**Your instructions**
If a line in the entries below includes "Question", show that line.

**Extracted material**
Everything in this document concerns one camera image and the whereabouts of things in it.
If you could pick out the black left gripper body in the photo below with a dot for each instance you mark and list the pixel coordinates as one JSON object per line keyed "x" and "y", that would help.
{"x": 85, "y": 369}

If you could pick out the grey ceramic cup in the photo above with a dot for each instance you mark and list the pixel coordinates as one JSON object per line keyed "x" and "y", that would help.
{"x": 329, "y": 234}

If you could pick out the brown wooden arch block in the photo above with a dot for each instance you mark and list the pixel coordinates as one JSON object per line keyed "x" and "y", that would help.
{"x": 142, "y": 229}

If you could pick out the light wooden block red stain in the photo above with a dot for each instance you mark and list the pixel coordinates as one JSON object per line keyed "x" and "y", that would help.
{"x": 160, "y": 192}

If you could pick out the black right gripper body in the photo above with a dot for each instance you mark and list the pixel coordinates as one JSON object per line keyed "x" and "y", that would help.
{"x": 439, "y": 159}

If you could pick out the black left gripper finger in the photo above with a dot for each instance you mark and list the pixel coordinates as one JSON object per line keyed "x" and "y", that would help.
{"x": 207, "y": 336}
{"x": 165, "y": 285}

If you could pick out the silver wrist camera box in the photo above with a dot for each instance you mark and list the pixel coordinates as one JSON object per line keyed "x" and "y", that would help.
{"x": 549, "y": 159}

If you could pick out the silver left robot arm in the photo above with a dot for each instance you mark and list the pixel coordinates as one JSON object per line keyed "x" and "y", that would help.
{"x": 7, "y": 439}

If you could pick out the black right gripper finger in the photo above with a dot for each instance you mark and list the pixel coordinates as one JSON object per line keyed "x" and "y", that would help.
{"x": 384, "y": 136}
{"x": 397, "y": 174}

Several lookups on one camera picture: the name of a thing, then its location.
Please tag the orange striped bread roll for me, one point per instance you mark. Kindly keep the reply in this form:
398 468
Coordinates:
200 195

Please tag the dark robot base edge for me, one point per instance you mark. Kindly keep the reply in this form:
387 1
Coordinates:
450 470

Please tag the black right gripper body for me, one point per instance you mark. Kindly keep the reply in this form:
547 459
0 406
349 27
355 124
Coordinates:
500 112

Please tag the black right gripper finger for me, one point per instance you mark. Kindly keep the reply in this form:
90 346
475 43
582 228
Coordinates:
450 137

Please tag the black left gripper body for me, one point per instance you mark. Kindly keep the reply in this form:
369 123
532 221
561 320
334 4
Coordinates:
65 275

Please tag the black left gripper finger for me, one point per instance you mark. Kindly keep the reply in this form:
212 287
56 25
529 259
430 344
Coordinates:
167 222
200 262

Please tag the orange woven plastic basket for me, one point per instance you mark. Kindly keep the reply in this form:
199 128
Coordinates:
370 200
* * *
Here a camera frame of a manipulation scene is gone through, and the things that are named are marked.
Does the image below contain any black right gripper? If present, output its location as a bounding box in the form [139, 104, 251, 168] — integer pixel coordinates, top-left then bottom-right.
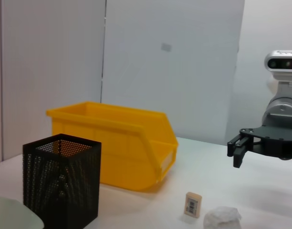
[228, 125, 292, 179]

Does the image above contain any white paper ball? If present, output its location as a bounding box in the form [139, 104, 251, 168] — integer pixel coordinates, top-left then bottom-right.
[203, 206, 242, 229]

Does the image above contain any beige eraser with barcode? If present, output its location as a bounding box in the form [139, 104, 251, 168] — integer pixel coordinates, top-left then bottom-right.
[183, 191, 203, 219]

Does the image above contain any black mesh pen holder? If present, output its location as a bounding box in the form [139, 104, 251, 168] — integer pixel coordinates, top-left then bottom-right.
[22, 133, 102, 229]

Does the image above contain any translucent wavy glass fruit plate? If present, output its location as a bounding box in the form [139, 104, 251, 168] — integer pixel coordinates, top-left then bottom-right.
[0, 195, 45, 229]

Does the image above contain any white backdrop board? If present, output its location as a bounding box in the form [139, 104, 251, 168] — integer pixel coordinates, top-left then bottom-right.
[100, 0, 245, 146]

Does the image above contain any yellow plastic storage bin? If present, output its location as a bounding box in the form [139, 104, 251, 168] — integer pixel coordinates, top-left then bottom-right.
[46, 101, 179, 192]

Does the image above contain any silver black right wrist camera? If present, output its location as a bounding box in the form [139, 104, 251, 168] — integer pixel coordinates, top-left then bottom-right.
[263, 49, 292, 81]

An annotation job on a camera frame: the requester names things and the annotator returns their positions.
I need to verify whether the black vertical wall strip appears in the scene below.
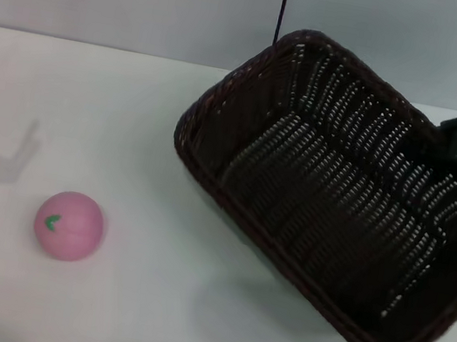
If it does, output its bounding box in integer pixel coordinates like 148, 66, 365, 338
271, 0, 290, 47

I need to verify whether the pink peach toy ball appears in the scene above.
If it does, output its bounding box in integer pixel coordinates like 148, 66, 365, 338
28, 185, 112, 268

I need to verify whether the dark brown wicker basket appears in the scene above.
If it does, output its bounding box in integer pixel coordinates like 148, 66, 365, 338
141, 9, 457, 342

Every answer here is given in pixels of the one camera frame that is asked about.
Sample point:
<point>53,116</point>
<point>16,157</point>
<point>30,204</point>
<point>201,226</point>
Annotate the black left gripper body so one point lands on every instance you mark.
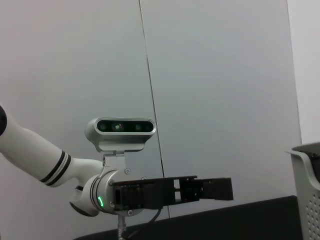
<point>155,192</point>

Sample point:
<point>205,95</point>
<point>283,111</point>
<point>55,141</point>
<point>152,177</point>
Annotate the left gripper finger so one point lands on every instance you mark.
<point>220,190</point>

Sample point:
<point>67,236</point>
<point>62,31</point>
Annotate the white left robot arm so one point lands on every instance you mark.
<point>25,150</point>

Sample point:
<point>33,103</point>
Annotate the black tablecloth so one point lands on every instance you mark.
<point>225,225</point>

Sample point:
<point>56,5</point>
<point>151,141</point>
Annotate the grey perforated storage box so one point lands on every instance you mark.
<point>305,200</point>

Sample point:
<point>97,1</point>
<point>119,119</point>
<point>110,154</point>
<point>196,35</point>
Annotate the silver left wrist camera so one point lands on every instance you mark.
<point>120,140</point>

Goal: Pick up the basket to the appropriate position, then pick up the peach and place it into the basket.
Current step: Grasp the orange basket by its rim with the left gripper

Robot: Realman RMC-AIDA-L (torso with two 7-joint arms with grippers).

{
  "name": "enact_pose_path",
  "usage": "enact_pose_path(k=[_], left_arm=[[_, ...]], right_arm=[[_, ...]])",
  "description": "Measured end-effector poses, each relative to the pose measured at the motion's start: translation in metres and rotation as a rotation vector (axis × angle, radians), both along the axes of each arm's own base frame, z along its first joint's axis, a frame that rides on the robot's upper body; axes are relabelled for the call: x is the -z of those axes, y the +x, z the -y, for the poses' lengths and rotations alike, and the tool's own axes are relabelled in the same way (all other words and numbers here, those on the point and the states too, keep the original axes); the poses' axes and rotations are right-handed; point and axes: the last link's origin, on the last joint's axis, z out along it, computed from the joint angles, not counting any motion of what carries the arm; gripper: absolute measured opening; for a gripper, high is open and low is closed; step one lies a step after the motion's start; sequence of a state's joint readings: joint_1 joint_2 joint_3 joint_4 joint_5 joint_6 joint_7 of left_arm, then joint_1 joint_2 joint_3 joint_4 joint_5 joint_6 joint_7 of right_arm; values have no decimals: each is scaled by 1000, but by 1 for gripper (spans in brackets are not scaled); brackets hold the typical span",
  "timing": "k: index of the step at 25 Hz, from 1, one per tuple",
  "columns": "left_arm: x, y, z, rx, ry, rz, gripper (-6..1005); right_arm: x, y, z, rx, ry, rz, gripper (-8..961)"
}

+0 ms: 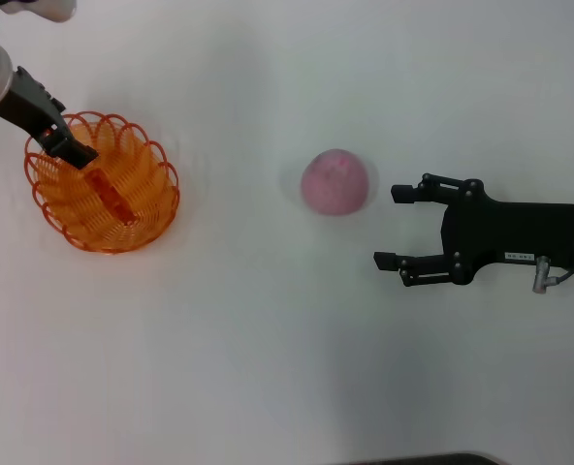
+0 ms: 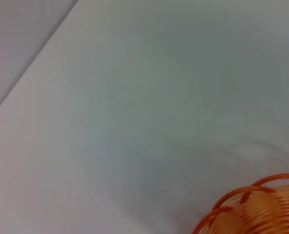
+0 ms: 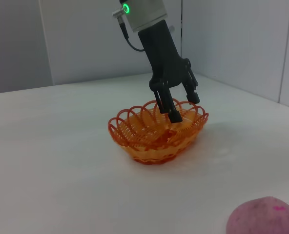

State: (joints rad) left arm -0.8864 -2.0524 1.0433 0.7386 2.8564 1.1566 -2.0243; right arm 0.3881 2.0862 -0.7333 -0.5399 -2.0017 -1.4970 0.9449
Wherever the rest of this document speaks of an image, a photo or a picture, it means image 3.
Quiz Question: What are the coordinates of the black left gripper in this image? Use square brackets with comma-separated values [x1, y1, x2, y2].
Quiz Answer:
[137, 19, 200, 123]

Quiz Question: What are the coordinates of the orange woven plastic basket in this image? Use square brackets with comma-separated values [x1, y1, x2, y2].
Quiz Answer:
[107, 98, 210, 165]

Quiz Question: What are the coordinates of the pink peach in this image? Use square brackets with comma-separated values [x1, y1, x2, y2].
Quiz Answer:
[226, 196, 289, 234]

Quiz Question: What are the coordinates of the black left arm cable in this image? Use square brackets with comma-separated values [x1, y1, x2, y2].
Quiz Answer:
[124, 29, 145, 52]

**Exercise answer**
Quiz Question: What are the coordinates of the black left gripper in this image? Use square brackets with comma-separated values [x1, y1, x2, y2].
Quiz Question: What are the coordinates of the orange woven plastic basket in this image? Use square brackets with comma-separated values [x1, y1, x2, y2].
Quiz Question: What are the coordinates of the pink peach in this image? Use square brackets with comma-separated values [x1, y1, x2, y2].
Quiz Question: What are the coordinates of the black left arm cable in this image? Use square brackets with comma-separated values [x1, y1, x2, y2].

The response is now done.